Given entries:
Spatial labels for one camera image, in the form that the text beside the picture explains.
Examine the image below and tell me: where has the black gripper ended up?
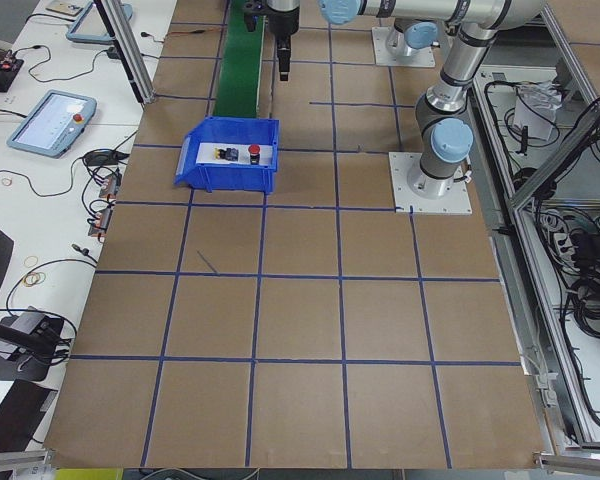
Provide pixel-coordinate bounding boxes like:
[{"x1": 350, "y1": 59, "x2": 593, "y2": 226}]
[{"x1": 242, "y1": 0, "x2": 300, "y2": 82}]

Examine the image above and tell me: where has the red mushroom push button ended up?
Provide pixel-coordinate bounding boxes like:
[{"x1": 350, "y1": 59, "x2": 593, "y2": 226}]
[{"x1": 248, "y1": 144, "x2": 261, "y2": 165}]

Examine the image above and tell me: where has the yellow mushroom push button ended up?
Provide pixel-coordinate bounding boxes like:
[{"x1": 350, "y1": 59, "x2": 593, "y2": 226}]
[{"x1": 214, "y1": 147, "x2": 239, "y2": 162}]

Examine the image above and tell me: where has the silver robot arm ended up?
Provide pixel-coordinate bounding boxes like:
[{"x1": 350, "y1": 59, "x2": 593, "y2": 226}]
[
  {"x1": 242, "y1": 0, "x2": 546, "y2": 116},
  {"x1": 385, "y1": 18, "x2": 438, "y2": 57}
]

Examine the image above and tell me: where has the green conveyor belt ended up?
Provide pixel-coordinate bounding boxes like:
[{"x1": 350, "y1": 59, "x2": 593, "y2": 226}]
[{"x1": 213, "y1": 1, "x2": 264, "y2": 118}]

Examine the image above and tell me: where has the left blue plastic bin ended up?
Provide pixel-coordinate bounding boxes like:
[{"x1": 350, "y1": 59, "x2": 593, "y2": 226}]
[{"x1": 174, "y1": 117, "x2": 279, "y2": 194}]

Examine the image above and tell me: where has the white foam pad left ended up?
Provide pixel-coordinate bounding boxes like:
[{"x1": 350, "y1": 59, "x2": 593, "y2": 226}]
[{"x1": 195, "y1": 142, "x2": 274, "y2": 166}]

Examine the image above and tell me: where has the far teach pendant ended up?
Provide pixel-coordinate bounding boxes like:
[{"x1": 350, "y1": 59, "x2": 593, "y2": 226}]
[{"x1": 66, "y1": 2, "x2": 112, "y2": 45}]

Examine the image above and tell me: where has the teach pendant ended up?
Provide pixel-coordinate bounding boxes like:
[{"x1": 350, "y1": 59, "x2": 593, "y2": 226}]
[
  {"x1": 6, "y1": 90, "x2": 97, "y2": 158},
  {"x1": 66, "y1": 2, "x2": 112, "y2": 45}
]

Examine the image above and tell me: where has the near teach pendant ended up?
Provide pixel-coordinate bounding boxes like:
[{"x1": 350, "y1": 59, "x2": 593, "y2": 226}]
[{"x1": 6, "y1": 90, "x2": 97, "y2": 158}]

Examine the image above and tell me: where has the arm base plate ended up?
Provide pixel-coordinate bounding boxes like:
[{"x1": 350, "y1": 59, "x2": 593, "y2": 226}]
[
  {"x1": 389, "y1": 152, "x2": 472, "y2": 215},
  {"x1": 372, "y1": 22, "x2": 438, "y2": 68}
]

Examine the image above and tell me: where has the aluminium frame post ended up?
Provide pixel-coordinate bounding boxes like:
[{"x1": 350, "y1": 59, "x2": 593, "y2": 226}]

Directions: The records above should be returned word for word, with every picture left out.

Exercise result:
Spatial labels for one camera image, in the form that the text beside the picture explains.
Examine the image below and tell me: where has the black gripper ended up?
Provide pixel-coordinate bounding boxes like:
[{"x1": 350, "y1": 59, "x2": 593, "y2": 226}]
[{"x1": 242, "y1": 0, "x2": 300, "y2": 82}]

Examine the image above and tell me: where has the red mushroom push button ended up?
Provide pixel-coordinate bounding boxes like:
[{"x1": 350, "y1": 59, "x2": 593, "y2": 226}]
[{"x1": 248, "y1": 144, "x2": 261, "y2": 165}]

Examine the image above and tell me: where has the yellow mushroom push button ended up?
Provide pixel-coordinate bounding boxes like:
[{"x1": 350, "y1": 59, "x2": 593, "y2": 226}]
[{"x1": 214, "y1": 147, "x2": 239, "y2": 162}]

Examine the image above and tell me: where has the silver robot arm ended up?
Provide pixel-coordinate bounding boxes like:
[{"x1": 350, "y1": 59, "x2": 593, "y2": 226}]
[
  {"x1": 242, "y1": 0, "x2": 546, "y2": 116},
  {"x1": 385, "y1": 18, "x2": 438, "y2": 57}
]

Examine the image above and tell me: where has the green conveyor belt ended up?
Provide pixel-coordinate bounding boxes like:
[{"x1": 350, "y1": 59, "x2": 593, "y2": 226}]
[{"x1": 213, "y1": 1, "x2": 264, "y2": 118}]

Examine the image above and tell me: where has the left blue plastic bin ended up?
Provide pixel-coordinate bounding boxes like:
[{"x1": 350, "y1": 59, "x2": 593, "y2": 226}]
[{"x1": 174, "y1": 117, "x2": 279, "y2": 194}]

Examine the image above and tell me: where has the white foam pad left ended up?
Provide pixel-coordinate bounding boxes like:
[{"x1": 350, "y1": 59, "x2": 593, "y2": 226}]
[{"x1": 195, "y1": 142, "x2": 274, "y2": 166}]

Examine the image above and tell me: where has the far teach pendant ended up?
Provide pixel-coordinate bounding boxes like:
[{"x1": 350, "y1": 59, "x2": 593, "y2": 226}]
[{"x1": 66, "y1": 2, "x2": 112, "y2": 45}]

Examine the image above and tell me: where has the teach pendant ended up?
Provide pixel-coordinate bounding boxes like:
[{"x1": 350, "y1": 59, "x2": 593, "y2": 226}]
[
  {"x1": 6, "y1": 90, "x2": 97, "y2": 158},
  {"x1": 66, "y1": 2, "x2": 112, "y2": 45}
]

Examine the image above and tell me: where has the near teach pendant ended up?
Provide pixel-coordinate bounding boxes like:
[{"x1": 350, "y1": 59, "x2": 593, "y2": 226}]
[{"x1": 6, "y1": 90, "x2": 97, "y2": 158}]

Examine the image above and tell me: where has the arm base plate ended up?
Provide pixel-coordinate bounding boxes like:
[{"x1": 350, "y1": 59, "x2": 593, "y2": 226}]
[
  {"x1": 389, "y1": 152, "x2": 472, "y2": 215},
  {"x1": 372, "y1": 22, "x2": 438, "y2": 68}
]

Examine the image above and tell me: where has the aluminium frame post ended up?
Provide pixel-coordinate bounding boxes like:
[{"x1": 350, "y1": 59, "x2": 593, "y2": 226}]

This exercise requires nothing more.